Cyanobacteria Cell Response to Combined Preoxidation and Mechanical Shear in Drinking Water Treatment

As source waters for many drinking water treatment plants are increasingly subject to intermittent blooms of cyanobacteria, utilities must adapt treatment methods to remove associated cyanotoxins. There is concern that treatment methods applied to remove dissolved extracellular toxins may damage whole cells, leading to the release of intracellular toxins and other secondary metabolites. The objective of this study was to determine whether sodium hypochlorite and potassium permanganate preoxidation treatments cause increased susceptibility of cyanobacterial cells to mechanical shear using a method that can be easily adapted by utilities.

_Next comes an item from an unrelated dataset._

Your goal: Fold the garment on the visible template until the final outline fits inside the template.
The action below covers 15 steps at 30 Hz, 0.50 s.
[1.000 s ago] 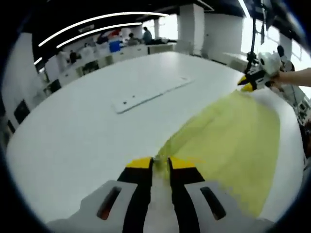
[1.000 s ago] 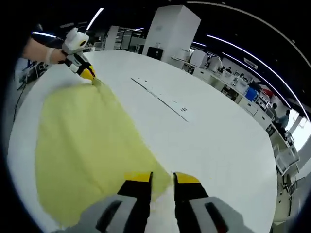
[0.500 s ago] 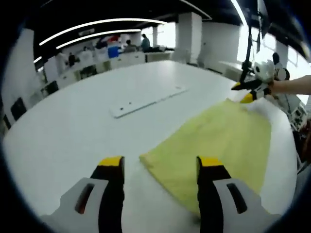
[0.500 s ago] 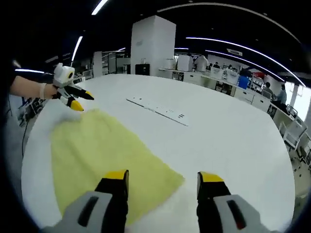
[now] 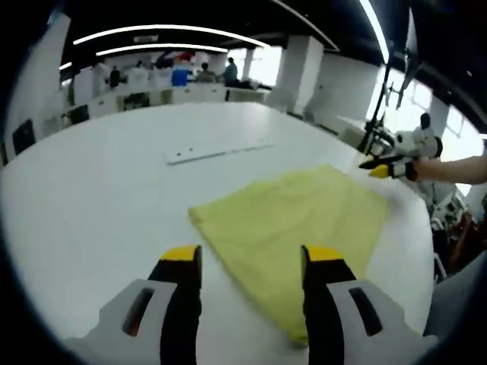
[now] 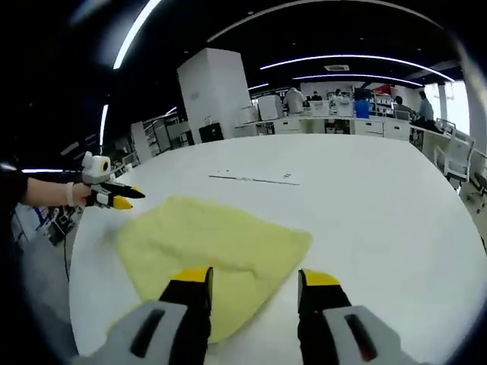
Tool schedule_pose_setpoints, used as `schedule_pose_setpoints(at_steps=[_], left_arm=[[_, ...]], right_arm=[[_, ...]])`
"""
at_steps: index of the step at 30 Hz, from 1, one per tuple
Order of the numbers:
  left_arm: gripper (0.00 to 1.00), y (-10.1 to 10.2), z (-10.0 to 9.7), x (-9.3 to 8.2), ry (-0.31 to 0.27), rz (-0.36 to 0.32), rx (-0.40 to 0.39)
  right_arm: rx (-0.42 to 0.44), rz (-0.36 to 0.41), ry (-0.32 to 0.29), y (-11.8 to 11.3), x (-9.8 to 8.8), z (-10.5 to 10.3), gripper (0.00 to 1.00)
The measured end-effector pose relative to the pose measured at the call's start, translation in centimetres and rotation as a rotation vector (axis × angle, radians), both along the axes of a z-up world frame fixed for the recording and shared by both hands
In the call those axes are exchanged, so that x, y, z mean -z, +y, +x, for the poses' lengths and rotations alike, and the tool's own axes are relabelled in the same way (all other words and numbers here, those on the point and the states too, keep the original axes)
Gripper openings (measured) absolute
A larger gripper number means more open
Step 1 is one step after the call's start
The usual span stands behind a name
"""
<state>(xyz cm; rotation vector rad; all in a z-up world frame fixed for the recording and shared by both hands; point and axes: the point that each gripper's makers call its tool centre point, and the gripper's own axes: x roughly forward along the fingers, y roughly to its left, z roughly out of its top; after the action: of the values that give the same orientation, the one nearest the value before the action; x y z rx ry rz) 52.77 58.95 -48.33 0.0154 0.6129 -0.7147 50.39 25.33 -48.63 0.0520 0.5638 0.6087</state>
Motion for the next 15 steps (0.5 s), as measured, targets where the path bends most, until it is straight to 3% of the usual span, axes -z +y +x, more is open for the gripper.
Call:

Bench-scale simulations examined Microcystis sp., Planktothrix sp., and Dolichospermum sp., which are three types of microcystin-producing cyanobacteria that are prominent in many bloom-impacted waters. We found that chlorine led to increased susceptibility to shear in Dolichospermum and permanganate led to increased susceptibility to shear in Planktothrix, each for shear rates of 750 s(-1) (a typical rate for in-line mixers used in drinking water treatment). We found that shear does not cause immediate critical damage to cells, regardless of preoxidation conditions. However, shear appears to cause a stress response in cyanobacteria, indicating the possibility of delayed toxin release. The results of this study will help water treatment utilities to manage stressors within the treatment process that could lead to release of cellular compounds during cyanobacterial blooms. Additionally, utilities can adapt the applied method of intracellular phycocyanin analysis to independently evaluate real-time cell response to their treatment processes.